The mechanics in orthodontics for reciprocal space closure can be accomplished in 2 ways, by either sliding or frictionless mechanics. In frictionless mechanics, several kinds of vertical loops can be used for space closure, including the bull loop, teardrop loop, and T-loop. The T-loop spring (TLS) takes advantage of an excessive amount of wire added apically to itself, which gives this specific design several advantages. They include a lower load-deflection (LD) ratio than other vertical loops, such as bull loops, which can be further improved with beta-titanium alloy instead of stainless steel, allowing a greater span of activation. This design also produces a higher moment of activation at the same height compared with other loops.
Even though a high moment of activation can be produced, it might not be enough to produce translation, and the moment produced needs to be further increased by the addition of a residual moment—ie, by increasing the angulations of the extremities of the loops, in a procedure known as preactivation.

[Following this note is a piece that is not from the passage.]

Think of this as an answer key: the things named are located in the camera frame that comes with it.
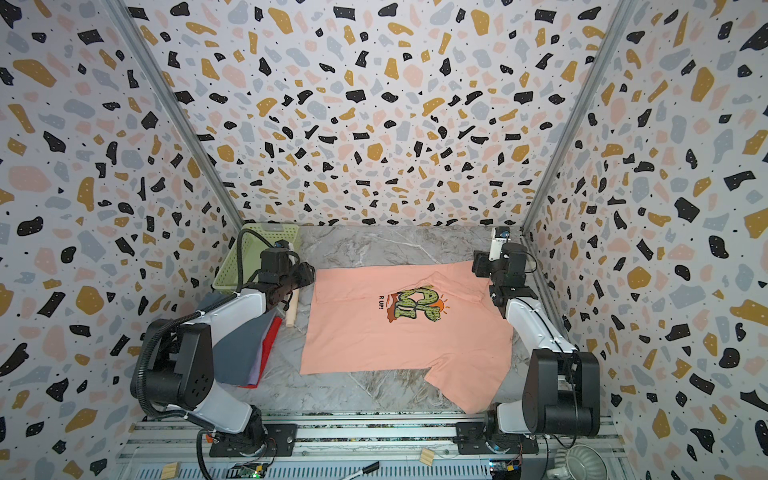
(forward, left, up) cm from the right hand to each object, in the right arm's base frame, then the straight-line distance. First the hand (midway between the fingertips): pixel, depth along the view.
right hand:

Most other parameters of the beta-titanium alloy TLS have been widely researched, including spring height, displacement of the spring within the interbracket distance, amount and type of preactivation, horizontal activation, and alloy, which can all alter the moment-to-force (MF) ratio delivered to the teeth. Although these parameters are well established, the effects of different types of preactivation are not completely understood. More specifically, differences between TLS preactivated by a curvature vs concentrated bends have not yet been systematically studied.
Only 2 studies have made comparisons between those 2 kinds of preactivations. One of them, however, was not designed to compare curvature and bends, but the effect of wire size on the force system. Moreover, the angulations between both anterior and posterior extremities of the loops they used were different, as seen by the templates depicted in their materials section; this could confound their results. The other report used computer simulations produced by loop-simulation analysis software; the predictions were similar to the experimental values but could be different from the clinical reality. This can occur because of errors of the computer simulation that are mainly due to various simplifications of the theoretical method applied. These simplifications are deemed necessary, either to produce results in a reasonable time period or because our current knowledge of materials does not allow modelling adequately such complex phenomena as strain hardening, plastic deformation, and crystal imperfections, all of which occur in a mechanical setup.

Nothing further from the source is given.